After a few days sleeping in airports and countless bus journeys down sandy, rock filled roads (the term road is used loosely here) we finally arrived at our village, only to be met by the most amazing singing and dancing from the village elders as they welcomed us from all corners of the globe. We were shown the mud houses where we would stay, the place from which we should draw water and the showers which consisted of a bowl of water (if the well was not dry), some banana leaves and an empty sack!
When night fell, the sky was breath taking. It was as though I could see every individual star as it twinkled in the pitch black sky. When night falls in a place with no electricity, the stars look like diamonds, and you should really not forget your torch. Unfortunately I had, and would spend the next two weeks stumbling around in blackness gaining lots of bruises.

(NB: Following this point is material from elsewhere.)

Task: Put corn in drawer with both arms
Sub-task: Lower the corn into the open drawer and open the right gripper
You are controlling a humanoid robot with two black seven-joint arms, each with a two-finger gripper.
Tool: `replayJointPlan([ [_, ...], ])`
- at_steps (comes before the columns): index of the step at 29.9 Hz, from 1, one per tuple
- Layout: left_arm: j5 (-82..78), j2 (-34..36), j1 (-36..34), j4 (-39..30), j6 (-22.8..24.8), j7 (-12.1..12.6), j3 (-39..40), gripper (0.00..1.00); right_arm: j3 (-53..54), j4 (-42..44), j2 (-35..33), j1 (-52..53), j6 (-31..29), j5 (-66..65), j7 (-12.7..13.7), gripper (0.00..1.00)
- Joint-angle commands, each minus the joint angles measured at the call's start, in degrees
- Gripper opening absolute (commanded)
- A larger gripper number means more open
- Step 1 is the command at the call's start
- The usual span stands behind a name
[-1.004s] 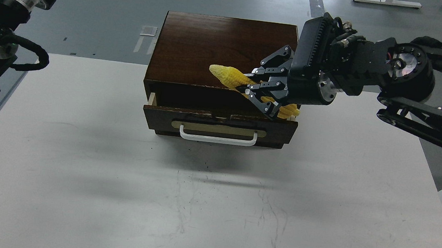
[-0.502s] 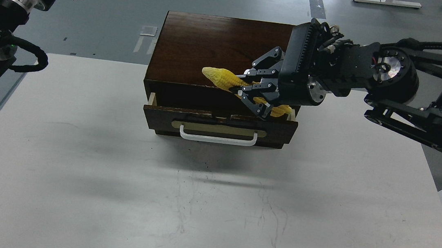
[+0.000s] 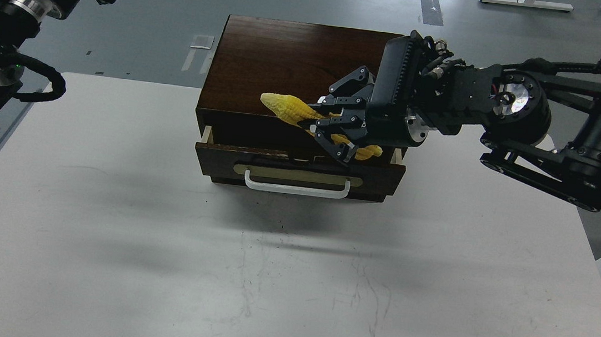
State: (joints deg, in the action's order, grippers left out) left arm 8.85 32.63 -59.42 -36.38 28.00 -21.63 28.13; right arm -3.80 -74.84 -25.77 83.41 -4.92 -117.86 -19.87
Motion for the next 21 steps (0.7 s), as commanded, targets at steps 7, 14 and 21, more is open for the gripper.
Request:
replayJointPlan([
  [7, 0.2, 0.6, 0.1, 0.1, 0.0, 0.0, 0.0, 0.98, -0.2, 0.4, 0.8, -0.1, 0.0, 0.0, -0.3, 0.56],
  [14, 0.3, 0.5, 0.1, 0.1, 0.0, 0.0, 0.0, 0.98, -0.2, 0.4, 0.7, 0.0, 0.0, -0.1, -0.3, 0.62],
  [21, 0.3, 0.5, 0.1, 0.1, 0.0, 0.0, 0.0, 0.98, -0.2, 0.4, 0.7, 0.4, 0.0, 0.0, -0.3, 0.66],
])
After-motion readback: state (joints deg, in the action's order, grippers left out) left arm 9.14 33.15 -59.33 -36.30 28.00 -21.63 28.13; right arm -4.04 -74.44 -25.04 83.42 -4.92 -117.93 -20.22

After boiled yams and sugary tea for breakfast we began our first day at work. We were working with the locals to build a dam. The rains in Kenya have failed for the last two years and people are desperate. Everyone is crying for water, with no water there are no crops, no crops means no food, without food there is no life. When the rains eventually came (which they didn’t this year either) we were building a dam to collect the rain water for the villagers. We dug all morning, tools were scarce, the local kids dug with their bare hands, making leaf baskets to use as buckets, the strength of five year olds putting me to shame!